I'm attempting to download a significant number of small files from AWS S3 (50,000+) and I'm consistently noting that the AWS CLI sync
command is dominating my solution written in boto3. I've started looking through the AWS CLI source for ways my boto solution could improve, but beyond replicating the TransferManager and TransferConfig I don't see precisely what causes such a performance increase
For example, the sync command:
aws s3 sync s3://my-bucket/folder/subfolder folder/subfolder
For 50,000 small files takes around 111 seconds. In fact, that's even after I've wrapped the sync
in a subprocess
run. And my similar code in python takes nearly double that time (210 seconds):
import boto3
import botocore
from s3transfer.manager import TransferManager
from s3transfer.manager import TransferConfig
# can get list of files anyhow, list_objects_v2, etc
files = []
botocore_config = botocore.config.Config(max_pool_connections=10)

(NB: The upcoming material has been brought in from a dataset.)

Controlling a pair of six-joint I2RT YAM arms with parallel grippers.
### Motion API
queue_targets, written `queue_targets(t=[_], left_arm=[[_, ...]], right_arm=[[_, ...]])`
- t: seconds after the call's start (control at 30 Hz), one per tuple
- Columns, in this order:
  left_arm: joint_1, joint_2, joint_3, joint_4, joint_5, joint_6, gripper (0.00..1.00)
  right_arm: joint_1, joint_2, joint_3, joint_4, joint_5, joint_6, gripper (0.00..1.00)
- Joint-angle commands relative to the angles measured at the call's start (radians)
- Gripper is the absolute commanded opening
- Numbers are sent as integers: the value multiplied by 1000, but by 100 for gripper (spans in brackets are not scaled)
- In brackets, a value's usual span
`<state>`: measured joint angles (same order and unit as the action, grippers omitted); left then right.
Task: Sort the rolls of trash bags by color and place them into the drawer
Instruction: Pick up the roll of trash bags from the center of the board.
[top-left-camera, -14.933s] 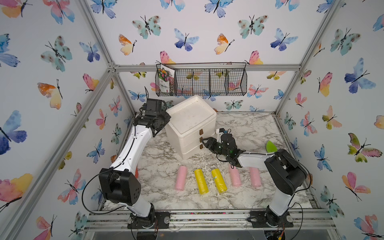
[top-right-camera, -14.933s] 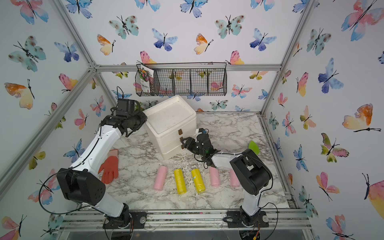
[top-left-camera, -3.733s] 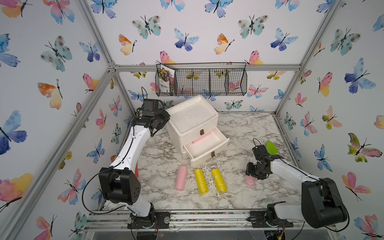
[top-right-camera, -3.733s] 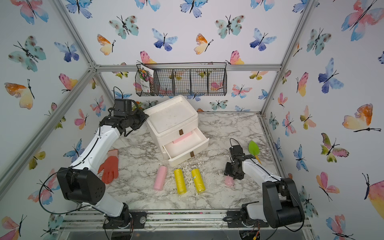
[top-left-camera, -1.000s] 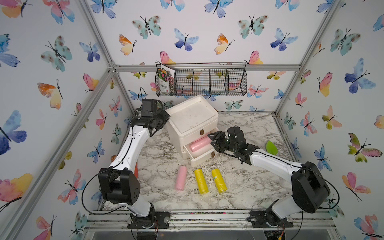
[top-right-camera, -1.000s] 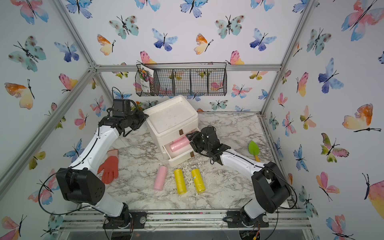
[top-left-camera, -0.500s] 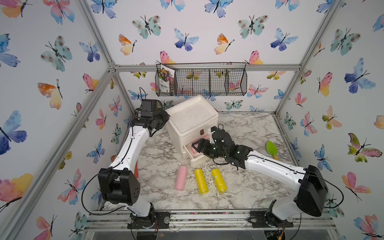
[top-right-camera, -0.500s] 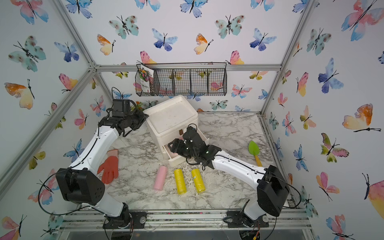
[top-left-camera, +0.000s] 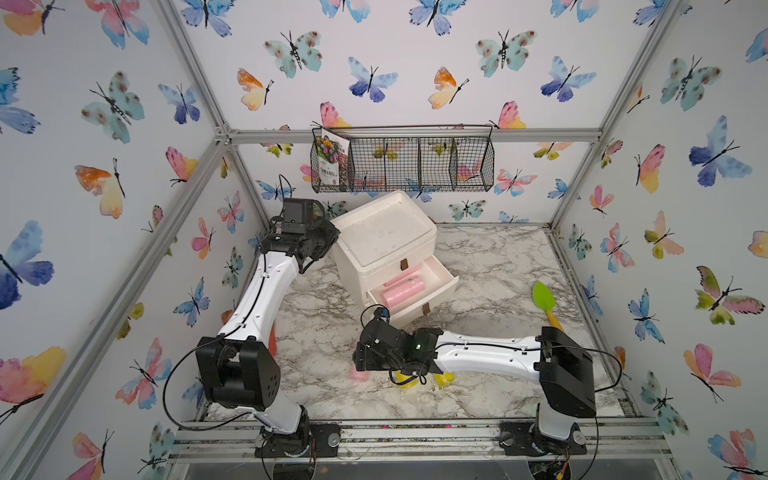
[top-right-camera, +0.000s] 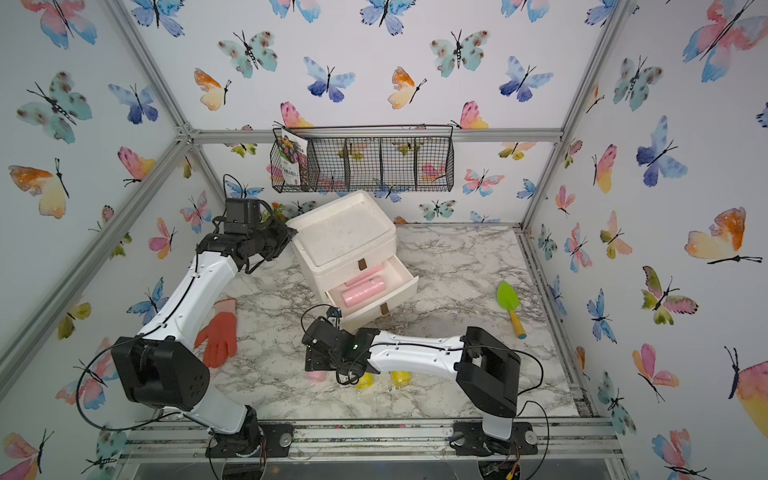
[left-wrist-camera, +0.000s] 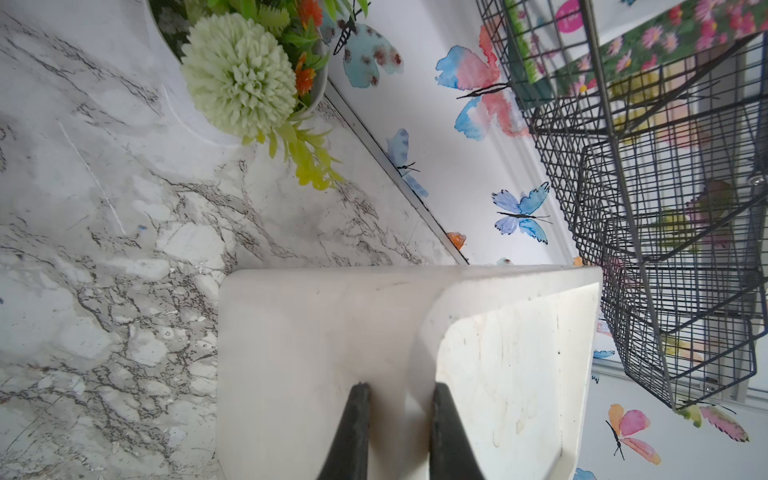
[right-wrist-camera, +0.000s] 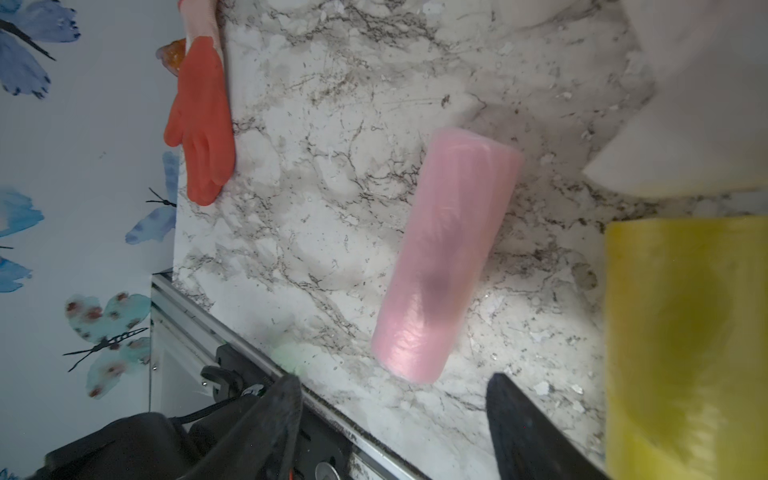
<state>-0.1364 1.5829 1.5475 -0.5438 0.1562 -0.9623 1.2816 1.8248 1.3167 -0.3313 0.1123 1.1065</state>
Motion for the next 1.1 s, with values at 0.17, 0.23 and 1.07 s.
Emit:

s3_client = boto3.client('s3', config=botocore_config)
transfer_config = TransferConfig(
max_request_concurrency=10,
max_request_queue_size = 1000,
multipart_threshold = 8 * (1024 ** 2),
multipart_chunksize = 8 * (1024 ** 2),
max_bandwidth = None
)
transfer_config.max_in_memory_upload_chunks = 6
transfer_config.max_in_memory_download_chunks = 6
s3t = TransferManager(s3client, transfer_config)
start = time.time()
for file in files:
s3t.download(bucket=bucket, key=file, fileobj=file, subscribers=None)
s3t.shutdown()
end = time.time()
benchmark = end - start
print(f's3transfer {benchmark}')
My question is, what am I missing to get this download more performant? I see that the AWS cli is able to download files much faster despite relying on the same botocore low level module to make its requests.